__Task to complete__:
Repeat every line that appears below, with nothing altered.

......

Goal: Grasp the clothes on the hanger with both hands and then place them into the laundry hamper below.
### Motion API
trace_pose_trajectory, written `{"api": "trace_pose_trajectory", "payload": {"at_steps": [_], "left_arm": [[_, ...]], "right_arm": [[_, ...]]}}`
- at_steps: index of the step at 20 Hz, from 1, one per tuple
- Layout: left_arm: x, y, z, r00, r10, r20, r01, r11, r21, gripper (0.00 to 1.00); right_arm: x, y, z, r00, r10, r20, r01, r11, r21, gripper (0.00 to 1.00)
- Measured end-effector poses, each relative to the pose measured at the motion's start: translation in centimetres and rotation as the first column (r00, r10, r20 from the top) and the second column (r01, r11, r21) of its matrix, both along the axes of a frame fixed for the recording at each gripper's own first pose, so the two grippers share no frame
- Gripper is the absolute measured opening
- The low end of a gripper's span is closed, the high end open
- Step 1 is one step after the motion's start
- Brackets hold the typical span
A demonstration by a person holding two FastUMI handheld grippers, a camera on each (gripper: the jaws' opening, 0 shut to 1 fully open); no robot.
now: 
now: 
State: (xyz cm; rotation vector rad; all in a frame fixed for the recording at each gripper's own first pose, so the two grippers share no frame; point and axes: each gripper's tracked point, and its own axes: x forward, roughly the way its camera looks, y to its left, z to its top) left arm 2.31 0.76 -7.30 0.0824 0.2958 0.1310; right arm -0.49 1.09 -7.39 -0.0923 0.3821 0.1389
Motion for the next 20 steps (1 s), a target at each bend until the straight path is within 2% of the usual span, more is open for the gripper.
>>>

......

__Solution to this task__:
Goal: Grasp the clothes on the hanger with both hands and then place them into the laundry hamper below.
### Motion API
trace_pose_trajectory, written `{"api": "trace_pose_trajectory", "payload": {"at_steps": [_], "left_arm": [[_, ...]], "right_arm": [[_, ...]]}}`
- at_steps: index of the step at 20 Hz, from 1, one per tuple
- Layout: left_arm: x, y, z, r00, r10, r20, r01, r11, r21, gripper (0.00 to 1.00); right_arm: x, y, z, r00, r10, r20, r01, r11, r21, gripper (0.00 to 1.00)
- Measured end-effector poses, each relative to the pose measured at the motion's start: translation in centimetres and rotation as the first column (r00, r10, r20 from the top) and the second column (r01, r11, r21) of its matrix, both along the axes of a frame fixed for the recording at each gripper's own first pose, so the two grippers share no frame
- Gripper is the absolute measured opening
- The low end of a gripper's span is closed, the high end open
- Step 1 is one step after the motion's start
- Brackets hold the typical span
A demonstration by a person holding two FastUMI handheld grippers, a camera on each (gripper: the jaws' opening, 0 shut to 1 fully open); no robot.
now: 
now: 
State: (xyz cm; rotation vector rad; all in a frame fixed for the recording at each gripper's own first pose, so the two grippers share no frame; point and axes: each gripper's tracked point, and its own axes: x forward, roughly the way its camera looks, y to its left, z to its top) left arm 2.31 0.76 -7.30 0.0824 0.2958 0.1310; right arm -0.49 1.09 -7.39 -0.0923 0.3821 0.1389
Motion for the next 20 steps (1 s), a target at each bend until the straight path is within 2% of the usual span, more is open for the gripper.
>>>

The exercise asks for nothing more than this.